Pg-promise: Trying to restore database from dump file using QueryFile

Created on 16 Apr 2018  路  11Comments  路  Source: vitaly-t/pg-promise

I've got a big database dump file (created with the pg_dump command) which restores the database totally fine using psql or pg_restore.

Now I'm trying to restore the database from this file in Node without using psql or pg_restore, and tried using your pg-promise library. Unfortunately it does not seem to work.

By running the following code:

const queries = pgp.QueryFile('data.sql', { minify: true })
db.many(queries)
    .then(res => {
        console.log(res)
    })
    .catch(e => {
        console.log(e)
    })

I get the following error message:

QueryFileError {
    message: "Failed to parse the SQL."
    options: {"debug":false,"minify":true,"compress":false,"noWarnings":false}
    file: "data.sql"
    error: SQLParsingError {
        code: parsingErrorCode.multiLineQI
        error: "Multi-line quoted identifiers are not supported."
        position: {line: 39139, col: 299}
    }
}

While running the same code with { minify: false } returns this error:

{ error: syntax error at or near "1"
    at Connection.parseE (.../search-benchmark/node_modules/pg/lib/connection.js:545:11)
    at Connection.parseMessage (.../search-benchmark/node_modules/pg/lib/connection.js:370:19)
    at Socket.<anonymous> (.../search-benchmark/node_modules/pg/lib/connection.js:113:22)
    at emitOne (events.js:115:13)
    at Socket.emit (events.js:210:7)
    at addChunk (_stream_readable.js:266:12)
    at readableAddChunk (_stream_readable.js:253:11)
    at Socket.Readable.push (_stream_readable.js:211:10)
    at TCP.onread (net.js:585:20)
  name: 'error',
  length: 93,
  severity: 'ERROR',
  code: '42601',
  detail: undefined,
  hint: undefined,
  position: '64306',
  internalPosition: undefined,
  internalQuery: undefined,
  where: undefined,
  schema: undefined,
  table: undefined,
  column: undefined,
  dataType: undefined,
  constraint: undefined,
  file: 'scan.l',
  line: '1087',
  routine: 'scanner_yyerror' }

I can't provide the SQL-file.

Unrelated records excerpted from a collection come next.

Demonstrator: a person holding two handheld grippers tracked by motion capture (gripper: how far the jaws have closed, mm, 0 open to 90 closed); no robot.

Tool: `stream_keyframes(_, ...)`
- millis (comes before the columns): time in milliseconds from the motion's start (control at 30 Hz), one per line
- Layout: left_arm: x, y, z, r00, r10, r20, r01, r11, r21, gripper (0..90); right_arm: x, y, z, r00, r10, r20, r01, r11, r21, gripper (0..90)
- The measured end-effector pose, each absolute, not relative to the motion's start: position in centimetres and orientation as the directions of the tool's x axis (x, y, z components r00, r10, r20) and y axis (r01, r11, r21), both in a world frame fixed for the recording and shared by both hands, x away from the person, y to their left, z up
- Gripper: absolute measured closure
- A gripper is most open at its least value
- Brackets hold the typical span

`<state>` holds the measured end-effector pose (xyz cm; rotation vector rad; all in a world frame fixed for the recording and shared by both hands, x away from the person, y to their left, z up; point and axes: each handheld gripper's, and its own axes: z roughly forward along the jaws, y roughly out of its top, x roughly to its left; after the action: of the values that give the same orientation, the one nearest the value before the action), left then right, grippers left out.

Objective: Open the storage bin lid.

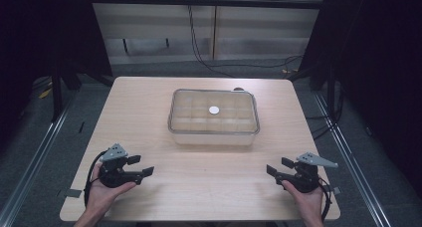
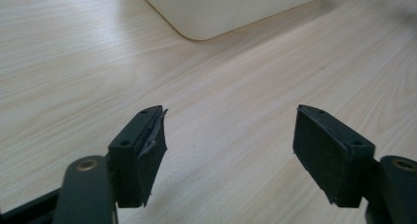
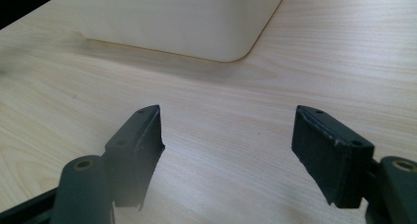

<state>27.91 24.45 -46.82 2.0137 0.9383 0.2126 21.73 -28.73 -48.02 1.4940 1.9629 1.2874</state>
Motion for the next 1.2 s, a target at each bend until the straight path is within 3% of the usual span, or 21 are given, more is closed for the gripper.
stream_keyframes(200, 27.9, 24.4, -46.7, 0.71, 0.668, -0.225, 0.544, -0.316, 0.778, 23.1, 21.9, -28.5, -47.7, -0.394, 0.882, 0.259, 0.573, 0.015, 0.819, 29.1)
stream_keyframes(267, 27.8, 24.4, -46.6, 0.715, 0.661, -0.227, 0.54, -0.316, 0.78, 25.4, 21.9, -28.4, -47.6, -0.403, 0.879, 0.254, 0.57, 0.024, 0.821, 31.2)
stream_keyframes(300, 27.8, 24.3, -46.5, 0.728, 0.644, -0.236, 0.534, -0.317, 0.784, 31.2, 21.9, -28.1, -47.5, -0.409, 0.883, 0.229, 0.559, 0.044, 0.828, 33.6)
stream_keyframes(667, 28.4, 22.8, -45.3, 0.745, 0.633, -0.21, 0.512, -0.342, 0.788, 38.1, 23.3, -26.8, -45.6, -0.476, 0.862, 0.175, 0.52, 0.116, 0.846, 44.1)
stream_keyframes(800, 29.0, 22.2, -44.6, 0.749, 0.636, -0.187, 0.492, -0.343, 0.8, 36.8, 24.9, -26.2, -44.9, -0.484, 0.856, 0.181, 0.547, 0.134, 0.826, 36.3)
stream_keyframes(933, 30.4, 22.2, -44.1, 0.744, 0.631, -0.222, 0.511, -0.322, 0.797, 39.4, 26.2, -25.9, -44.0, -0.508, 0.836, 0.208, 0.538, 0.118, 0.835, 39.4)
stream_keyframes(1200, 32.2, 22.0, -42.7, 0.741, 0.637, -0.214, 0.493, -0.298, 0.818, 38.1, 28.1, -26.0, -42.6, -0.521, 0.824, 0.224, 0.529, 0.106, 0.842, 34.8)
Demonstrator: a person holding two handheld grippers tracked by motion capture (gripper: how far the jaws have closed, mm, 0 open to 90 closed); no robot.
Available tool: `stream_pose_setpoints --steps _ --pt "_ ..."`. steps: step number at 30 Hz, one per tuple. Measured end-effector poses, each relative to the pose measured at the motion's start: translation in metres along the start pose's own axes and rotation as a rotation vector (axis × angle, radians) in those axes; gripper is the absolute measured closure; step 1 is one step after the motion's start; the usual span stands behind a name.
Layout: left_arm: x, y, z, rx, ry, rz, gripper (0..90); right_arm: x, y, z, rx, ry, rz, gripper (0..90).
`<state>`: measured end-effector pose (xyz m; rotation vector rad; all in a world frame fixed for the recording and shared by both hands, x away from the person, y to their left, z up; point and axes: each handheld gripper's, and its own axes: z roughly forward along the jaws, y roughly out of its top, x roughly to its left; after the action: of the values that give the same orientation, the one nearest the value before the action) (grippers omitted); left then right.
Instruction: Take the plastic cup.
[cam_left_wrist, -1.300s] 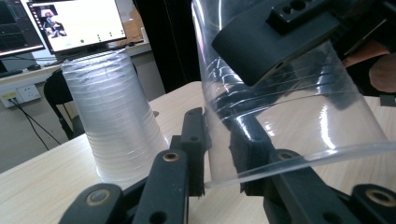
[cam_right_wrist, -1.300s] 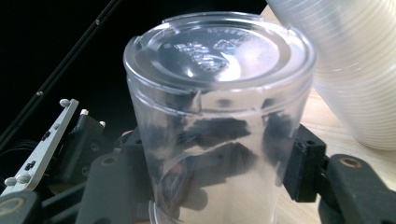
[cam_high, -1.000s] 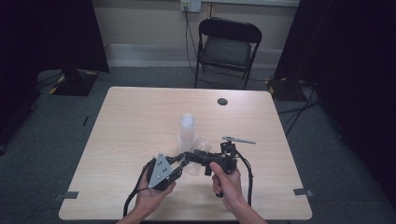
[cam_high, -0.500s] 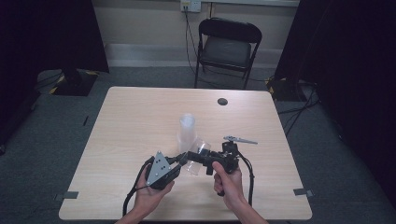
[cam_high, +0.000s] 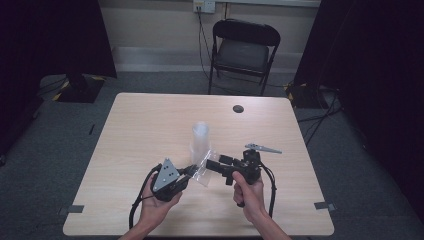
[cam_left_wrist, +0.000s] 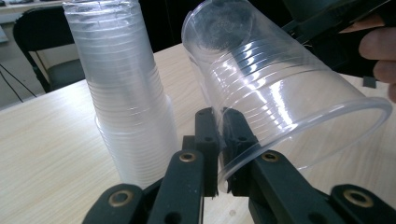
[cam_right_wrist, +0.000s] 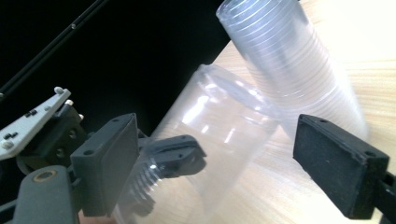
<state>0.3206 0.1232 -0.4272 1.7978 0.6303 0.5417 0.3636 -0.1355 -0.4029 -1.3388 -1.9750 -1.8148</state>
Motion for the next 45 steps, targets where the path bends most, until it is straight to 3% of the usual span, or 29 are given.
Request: stream_pose_setpoints --steps 5,8,13,15,21,22,26,27,28,30,34,40,45 --pt "0.004 0.002 -0.004 0.024 -0.017 -0.028 85.9 -0.002 0.001 -0.002 -0.008 -0.005 -0.015 14.1" --pt "0.005 0.004 -0.006 0.051 -0.029 -0.023 86.0 -0.002 0.003 -0.004 -0.012 -0.012 -0.031 14.1" --pt "0.005 0.008 -0.007 0.081 -0.056 -0.029 86.7 0.0 0.004 -0.008 -0.019 -0.043 -0.105 14.5" --pt "0.006 0.01 -0.007 0.105 -0.065 -0.02 86.8 0.002 0.006 -0.01 -0.027 -0.034 -0.115 14.6" --pt "0.011 0.009 -0.006 0.132 -0.119 -0.076 86.8 0.001 0.01 -0.016 -0.02 -0.044 -0.172 14.9" --pt "0.013 0.01 -0.006 0.142 -0.131 -0.075 86.8 0.001 0.011 -0.017 -0.01 -0.034 -0.195 20.4" --pt "0.015 0.01 -0.006 0.172 -0.173 -0.112 86.8 0.001 0.012 -0.018 0.006 -0.021 -0.228 20.4" --pt "0.015 0.01 -0.006 0.172 -0.173 -0.112 86.8 0.001 0.012 -0.018 0.006 -0.021 -0.228 20.4" --pt "0.014 0.01 -0.005 0.206 -0.185 -0.116 86.9 0.001 0.012 -0.019 0.017 -0.015 -0.245 21.4" --pt "0.011 0.012 -0.005 0.218 -0.197 -0.079 86.8 0.001 0.012 -0.019 0.017 -0.008 -0.257 25.5" --pt "0.004 0.013 -0.002 0.258 -0.228 -0.046 86.8 0.002 0.011 -0.022 0.023 -0.006 -0.304 28.7" --pt "0.001 0.011 0.001 0.295 -0.28 -0.067 86.9 0.005 0.009 -0.022 0.061 0.011 -0.362 32.1" --pt "0.002 0.012 0.002 0.32 -0.31 -0.098 87.1 0.005 0.005 -0.022 0.094 0.025 -0.37 32.4"
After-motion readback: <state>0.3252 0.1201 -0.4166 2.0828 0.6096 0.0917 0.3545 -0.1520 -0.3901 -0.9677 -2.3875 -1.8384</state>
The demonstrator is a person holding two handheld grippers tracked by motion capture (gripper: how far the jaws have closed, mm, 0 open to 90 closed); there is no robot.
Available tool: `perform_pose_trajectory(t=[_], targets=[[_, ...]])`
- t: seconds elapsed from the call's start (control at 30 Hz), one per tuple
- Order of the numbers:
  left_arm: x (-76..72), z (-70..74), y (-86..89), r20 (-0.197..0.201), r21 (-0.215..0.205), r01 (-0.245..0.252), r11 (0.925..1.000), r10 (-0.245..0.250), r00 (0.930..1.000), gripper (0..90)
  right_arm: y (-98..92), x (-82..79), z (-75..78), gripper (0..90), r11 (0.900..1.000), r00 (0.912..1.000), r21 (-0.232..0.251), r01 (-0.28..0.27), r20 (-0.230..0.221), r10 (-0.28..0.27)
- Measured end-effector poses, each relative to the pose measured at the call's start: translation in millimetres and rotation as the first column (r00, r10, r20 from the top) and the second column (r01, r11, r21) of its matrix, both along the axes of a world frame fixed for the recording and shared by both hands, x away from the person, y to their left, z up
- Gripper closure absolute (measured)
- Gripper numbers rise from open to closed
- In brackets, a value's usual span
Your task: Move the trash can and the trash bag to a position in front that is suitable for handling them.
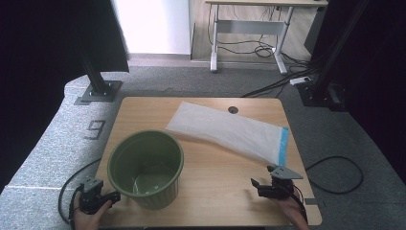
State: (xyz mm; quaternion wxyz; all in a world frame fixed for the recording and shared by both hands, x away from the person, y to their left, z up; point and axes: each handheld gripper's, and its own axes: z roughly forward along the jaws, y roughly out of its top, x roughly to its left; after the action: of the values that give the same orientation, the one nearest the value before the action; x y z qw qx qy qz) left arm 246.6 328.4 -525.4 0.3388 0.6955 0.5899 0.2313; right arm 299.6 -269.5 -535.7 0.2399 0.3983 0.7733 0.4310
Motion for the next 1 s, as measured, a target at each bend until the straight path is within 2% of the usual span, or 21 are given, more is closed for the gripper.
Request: perform_pose_trajectory(t=[0.07, 0.17, 0.27, 0.37, 0.43, 0.47, 0.5, 0.53, 0.57, 0.63, 0.67, 0.7, 0.73, 0.77, 0.8, 0.83, 0.9, 0.93, 1.0], targets=[[-0.4, 0.1, 0.0, 0.002, 0.0, 0.008, 1.0, -0.008, 1.0, 16.3, 0.6, -0.3, 0.0, 13.1, 1.0, 1.0, 0.003, 0.001, 0.0, -0.001], [-5.6, 2.2, -0.4, 0.009, 0.005, 0.047, 0.9989, -0.047, 0.9988, 14.6, 2.4, -3.4, 1.5, 13.1, 1.0, 0.9999, -0.006, -0.006, 0.011, 0.006], [-10.0, 3.8, -0.2, 0.018, 0.001, 0.056, 0.9984, -0.056, 0.9983, 14.5, 3.2, -3.7, 2.7, 13.2, 1.0, 0.9998, -0.005, -0.011, 0.018, 0.011], [-24.3, 8.4, -2.6, 0.054, -0.012, 0.08, 0.9968, -0.079, 0.9955, 14.0, 3.4, 0.8, 2.1, 13.2, 1.0, 0.9998, -0.003, -0.016, 0.014, 0.016], [-29.8, 9.4, -4.9, 0.059, -0.011, 0.091, 0.9958, -0.09, 0.9942, 13.9, 3.2, 1.8, 1.8, 13.2, 1.0, 0.9998, -0.003, -0.018, 0.012, 0.018], [-34.1, 9.9, -6.9, 0.062, -0.008, 0.104, 0.9945, -0.104, 0.9927, 13.9, 2.9, 3.5, 1.4, 13.5, 1.0, 0.9997, -0.001, -0.021, 0.008, 0.021], [-42.3, 10.3, -10.2, 0.069, -0.018, 0.138, 0.9903, -0.136, 0.9883, 13.8, 3.0, 5.8, 1.4, 13.9, 1.0, 0.9997, 0.007, -0.025, 0.003, 0.025], [-42.3, 10.3, -10.2, 0.069, -0.018, 0.138, 0.9903, -0.136, 0.9883, 13.8, 3.0, 5.8, 1.4, 13.9, 1.0, 0.9997, 0.007, -0.025, 0.003, 0.025], [-48.1, 10.8, -12.9, 0.071, -0.02, 0.167, 0.9858, -0.165, 0.9837, 13.8, 3.3, 6.5, 1.5, 14.0, 1.0, 0.9996, 0.009, -0.027, 0.003, 0.027], [-59.4, 11.2, -21.3, 0.08, -0.024, 0.239, 0.9708, -0.236, 0.9684, 13.8, 5.7, 9.2, 2.2, 14.3, 0.999, 0.999, 0.009, -0.045, 0.007, 0.045], [-59.4, 11.2, -21.3, 0.08, -0.024, 0.239, 0.9708, -0.236, 0.9684, 13.8, 5.7, 9.2, 2.2, 14.3, 0.999, 0.999, 0.009, -0.045, 0.007, 0.045], [-61.2, 11.4, -28.5, 0.085, -0.032, 0.289, 0.9569, -0.285, 0.9548, 13.8, 8.2, 11.7, 1.6, 14.3, 0.999, 0.9986, 0.009, -0.053, 0.006, 0.053], [-61.2, 11.4, -28.5, 0.085, -0.032, 0.289, 0.9569, -0.285, 0.9548, 13.7, 8.2, 11.7, 1.6, 14.3, 0.999, 0.9986, 0.009, -0.053, 0.006, 0.053], [-59.2, 12.7, -35.9, 0.087, -0.035, 0.325, 0.9452, -0.321, 0.9431, 13.7, 10.2, 13.3, 0.5, 14.3, 0.998, 0.9982, 0.003, -0.06, 0.002, 0.06], [-59.2, 12.7, -35.9, 0.087, -0.035, 0.325, 0.9452, -0.321, 0.9431, 13.6, 10.2, 13.3, 0.5, 14.3, 0.998, 0.9982, 0.003, -0.06, 0.002, 0.06], [-55.4, 14.0, -43.9, 0.094, -0.039, 0.362, 0.9314, -0.357, 0.9293, 13.6, 10.8, 13.7, 0.1, 14.3, 0.998, 0.9981, 0.0, -0.062, 0.001, 0.062], [-51.2, 13.3, -51.1, 0.098, -0.049, 0.399, 0.9156, -0.393, 0.9142, 13.4, 11.8, 13.2, -0.8, 14.9, 0.998, 0.998, -0.006, -0.062, -0.005, 0.062], [-48.9, 12.4, -54.6, 0.09, -0.037, 0.403, 0.9143, -0.399, 0.9125, 13.0, 11.7, 12.7, -0.6, 15.4, 0.998, 0.9981, -0.005, -0.062, -0.002, 0.062], [-45.2, 10.7, -59.0, 0.084, -0.015, 0.4, 0.9163, -0.398, 0.9136, 11.4, 11.0, 11.0, -0.1, 15.6, 0.998, 0.9983, -0.005, -0.058, 0.0, 0.058]])
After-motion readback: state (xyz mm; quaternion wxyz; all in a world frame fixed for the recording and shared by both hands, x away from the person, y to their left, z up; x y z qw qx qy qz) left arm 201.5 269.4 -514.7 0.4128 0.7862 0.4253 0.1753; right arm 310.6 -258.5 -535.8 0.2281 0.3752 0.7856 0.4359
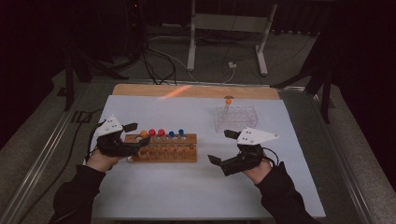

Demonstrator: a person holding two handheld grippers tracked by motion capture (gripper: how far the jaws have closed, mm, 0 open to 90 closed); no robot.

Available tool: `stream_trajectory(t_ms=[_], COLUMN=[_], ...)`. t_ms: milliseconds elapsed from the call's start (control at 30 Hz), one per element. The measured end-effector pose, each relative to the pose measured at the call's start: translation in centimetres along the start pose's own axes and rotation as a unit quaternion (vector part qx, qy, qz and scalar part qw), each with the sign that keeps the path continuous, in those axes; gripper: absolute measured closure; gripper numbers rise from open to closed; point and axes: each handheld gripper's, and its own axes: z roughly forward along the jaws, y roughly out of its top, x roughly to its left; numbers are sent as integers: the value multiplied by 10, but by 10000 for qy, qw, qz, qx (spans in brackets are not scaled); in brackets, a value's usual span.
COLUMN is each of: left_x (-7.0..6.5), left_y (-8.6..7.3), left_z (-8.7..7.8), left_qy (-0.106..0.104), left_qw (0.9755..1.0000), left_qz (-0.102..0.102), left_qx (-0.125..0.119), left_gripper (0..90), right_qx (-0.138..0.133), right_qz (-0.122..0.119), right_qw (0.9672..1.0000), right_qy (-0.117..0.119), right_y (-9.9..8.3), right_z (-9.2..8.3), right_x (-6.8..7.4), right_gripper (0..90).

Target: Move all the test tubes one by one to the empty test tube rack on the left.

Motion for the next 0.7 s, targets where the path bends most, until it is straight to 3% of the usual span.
stream_trajectory(t_ms=[133, 233, 500, 700], left_x=[-4, -9, -15, -16], left_y=[6, 9, 13, 14], left_z=[-4, -6, -10, -12], left_qy=[-194, -241, -282, -261], left_qw=[9997, 9991, 9983, 9982], left_qz=[51, 154, 280, 294], left_qx=[-151, -300, -423, -461], left_gripper=[36, 21, 17, 11], right_qx=[-137, -144, -144, 30], right_qz=[-240, -256, 32, 416], right_qw=[9994, 9991, 9977, 9936], right_qy=[-200, -317, -667, -1047], right_y=[1, 3, 9, 4], right_z=[-1, -2, 4, 23], right_x=[-8, -18, -59, -96], right_gripper=[9, 9, 9, 9])
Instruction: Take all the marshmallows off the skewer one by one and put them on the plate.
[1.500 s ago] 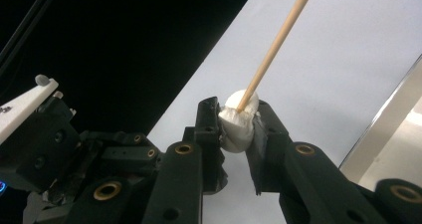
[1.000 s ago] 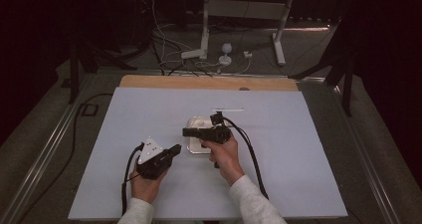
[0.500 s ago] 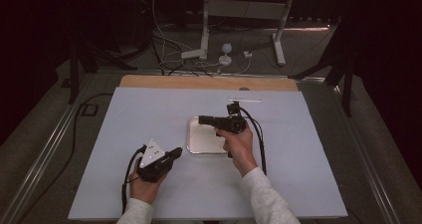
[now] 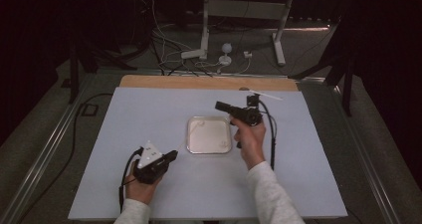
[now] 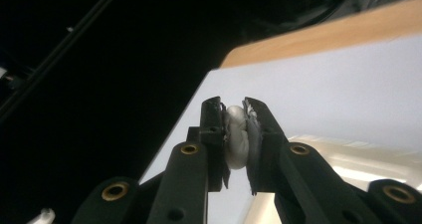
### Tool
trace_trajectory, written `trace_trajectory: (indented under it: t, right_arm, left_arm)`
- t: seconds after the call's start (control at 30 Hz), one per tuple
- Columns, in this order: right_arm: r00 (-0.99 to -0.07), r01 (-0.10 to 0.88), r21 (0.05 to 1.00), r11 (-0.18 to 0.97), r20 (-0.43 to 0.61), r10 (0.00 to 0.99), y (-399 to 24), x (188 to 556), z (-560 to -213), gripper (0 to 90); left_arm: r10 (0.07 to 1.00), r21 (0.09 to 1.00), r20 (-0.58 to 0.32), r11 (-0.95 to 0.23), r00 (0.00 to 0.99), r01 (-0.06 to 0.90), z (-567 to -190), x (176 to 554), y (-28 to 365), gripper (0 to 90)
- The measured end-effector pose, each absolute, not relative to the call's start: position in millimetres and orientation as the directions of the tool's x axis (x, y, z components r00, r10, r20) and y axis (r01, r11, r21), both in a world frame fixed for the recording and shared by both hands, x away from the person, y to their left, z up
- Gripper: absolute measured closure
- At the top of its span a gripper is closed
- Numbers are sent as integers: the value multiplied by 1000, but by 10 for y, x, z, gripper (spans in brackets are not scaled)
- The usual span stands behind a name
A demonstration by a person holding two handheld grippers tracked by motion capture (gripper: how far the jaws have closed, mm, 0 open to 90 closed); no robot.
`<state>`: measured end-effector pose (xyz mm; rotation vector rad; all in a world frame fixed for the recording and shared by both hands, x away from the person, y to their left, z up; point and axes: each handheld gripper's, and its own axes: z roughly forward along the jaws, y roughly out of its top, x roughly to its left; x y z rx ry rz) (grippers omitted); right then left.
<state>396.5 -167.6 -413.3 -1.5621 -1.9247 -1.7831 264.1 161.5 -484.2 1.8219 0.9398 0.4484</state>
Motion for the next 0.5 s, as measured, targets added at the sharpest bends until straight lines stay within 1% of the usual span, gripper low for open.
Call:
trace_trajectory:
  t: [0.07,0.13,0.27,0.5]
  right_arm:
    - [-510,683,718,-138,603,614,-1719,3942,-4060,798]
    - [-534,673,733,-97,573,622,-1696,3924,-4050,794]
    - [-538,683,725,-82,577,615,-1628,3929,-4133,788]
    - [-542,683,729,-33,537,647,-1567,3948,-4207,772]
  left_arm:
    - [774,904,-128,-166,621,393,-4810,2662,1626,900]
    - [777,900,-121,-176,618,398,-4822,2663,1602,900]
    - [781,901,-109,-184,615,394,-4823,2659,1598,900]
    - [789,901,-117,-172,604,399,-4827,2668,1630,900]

Do you see any obvious mistakes I've made or do you have any idea about what might be wrong? Thanks.

Edit: To be clear, I know what the "Multi-line quoted identifiers are not supported." means, but I do not see any easy way to fix this without manually going through the large SQL-file.

question

All 11 comments

I do not see any easy way to fix this without manually going through the large SQL-file

The error tells you exactly the line and column where the problem is. Should be easy to locate it and fix.

position: {line: 39139, col: 299}

I know, but I've got about 100 occurrences of the same problem in the SQL-dump. And I'm trying to automate the process of dumping the db > drop the db > create new clean db and then execute the queries from the SQL-dump in the new clean db, all without having to manually edit the SQL-file every time.

There's no way around the error? When querying with minify: false I get a different type of error. Do you think the same problem is the origin of that error as well?

There are some apparent issues with the format of the SQL file that you generate.

psql is known to pre-parse and work-around some formatting issues, while neither this library no its underlying driver can, i.e. the file is either valid SQL or it is not.

I would suggest looking into how you end up getting quoted multi-line identifiers there, so may be you can avoid it when generating such SQL files. Normally, one never uses multi-line quoted identifiers, so it looks like an anomaly in the output file, like a formatting issue.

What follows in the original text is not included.